Les violences conjugales

Vivre dans la violence, le doute, et les pleures

victime de violence
Écrit par Alexandra Renaud

Après plusieurs années de vie commune avec Matt, une certaine habitude et lassitude s’étaient installées. Je vivais les mêmes jours à répétition, j’étais victime de violence, qui avec les cris, rythmaient mon quotidien. Mais ça, ce n’est qu’une partie de l’iceberg. J’avais un entourage très restreint qui ne prenait pas souvent de mes nouvelles. Ma famille s’est éloignée de moi, et moi aussi. Je me renfermais sur moi-même comme une évidence, à cette époque, j’étais saisonnière.

victime de violence, je me retrouvai dehors avec mes valises

 Des fois ça se passait bien, des fois ça se passait mal. Je profitais de mon temps libre pour venir le voir, mais on se disputait. Et un jour, j’en pouvais plus, une grosse dispute éclata. Je me retrouvai du coup dehors avec mes valises à devoir prendre le train de toute urgence, et ensuite le funiculaire. J’arrivai sur le lieu de mon travail et j’étais vraiment très contrariée. À l’époque, j’étais responsable barmaid. Je continuai mon travail machinalement pendant 3 jours, jusqu’à avoir l’idée d’avaler une boîte de comprimés de somnifères. J’étais à ce moment-là derrière mon bar.

Une descente violente en enfer

 Ma collègue de chambre arriva et me dit: « mais tu fais une drôle de tête ». C’est à ce moment-là que j’ai réalisé ma bêtise. Elle alerta les responsables de l’hôtel pour leur annoncer mon geste désespéré. À ce moment-là, j’avais à peu près 21 ans. Mais, je n’arrivais pas à le quitter, je voulais arrêter cette relation malsaine, une relation qui n’aboutissait à rien. Malgré tout ça, la femme, victime de violence que j’étais, n’y parvenait pas, c’était sans cesse un recommencement. Ces situations sont devenues des habitudes, j’en ai vécu plus de 1000 fois.

 Et d’une violence de plus en plus accrue. Heureuse en couple, je ne pense pas l’avoir été, ni avoir connu une vraie complicité avec l’être aimé. Au fil des années, je vivais dans un certain confort, mais au final je n’avais que ça. J’avais du brillant, mais pas d’amour.
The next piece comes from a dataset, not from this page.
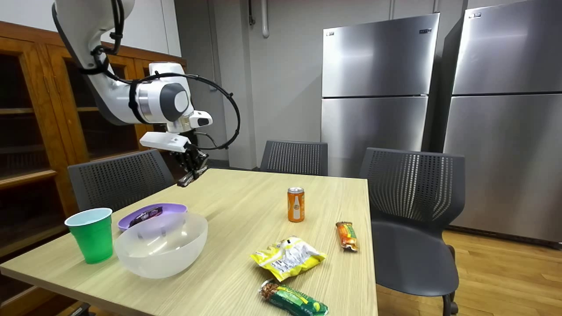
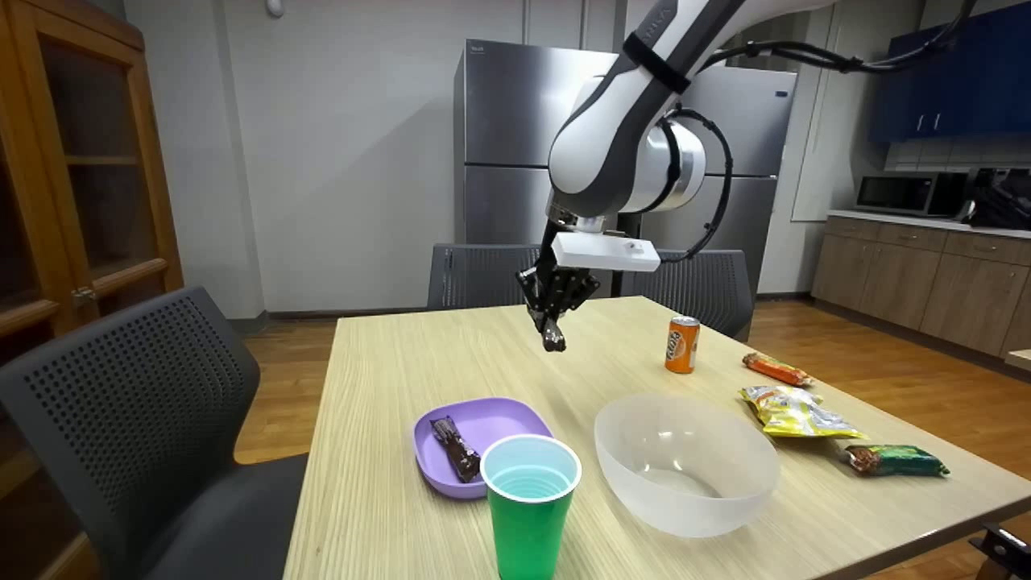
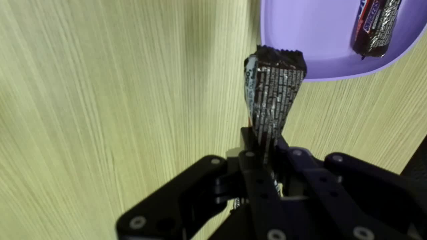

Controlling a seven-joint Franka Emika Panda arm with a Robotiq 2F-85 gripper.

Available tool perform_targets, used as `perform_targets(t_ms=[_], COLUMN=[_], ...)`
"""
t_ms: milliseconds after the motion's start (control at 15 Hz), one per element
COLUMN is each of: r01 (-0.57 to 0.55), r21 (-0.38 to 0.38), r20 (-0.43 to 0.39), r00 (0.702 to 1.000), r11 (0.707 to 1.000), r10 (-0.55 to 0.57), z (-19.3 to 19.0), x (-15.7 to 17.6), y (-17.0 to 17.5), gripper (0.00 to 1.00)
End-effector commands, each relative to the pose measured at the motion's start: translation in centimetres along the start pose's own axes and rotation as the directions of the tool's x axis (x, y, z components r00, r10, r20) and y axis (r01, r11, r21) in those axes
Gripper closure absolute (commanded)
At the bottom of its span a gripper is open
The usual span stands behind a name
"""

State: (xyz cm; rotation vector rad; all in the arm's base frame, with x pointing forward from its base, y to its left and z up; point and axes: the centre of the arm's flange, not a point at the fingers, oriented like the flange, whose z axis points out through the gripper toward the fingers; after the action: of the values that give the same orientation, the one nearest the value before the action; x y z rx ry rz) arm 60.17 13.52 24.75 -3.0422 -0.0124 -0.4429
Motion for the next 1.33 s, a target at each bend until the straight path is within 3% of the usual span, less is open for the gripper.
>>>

Au fil des années, il pensait même m’acheter, à me faire sans cesse des réflexions. Je vivais au jour le jour, mais je ne me serais jamais doutée que ça deviendrait des années. J’avais des doutes, je pleurais, mais je n’arrivais toujours pas à partir.

Les agressions physiques dans le couple n’arrivent pas soudainement mais résultent d’une escalade de comportements abusifs et d’intimidations. La pire violence n’est pas la plus visible. Si une femme victime de violence conjugale ne part, c’est qu’elle a été piégée, mise sous emprise. Comprendre l’emprise, c’est aussi s’en défendre.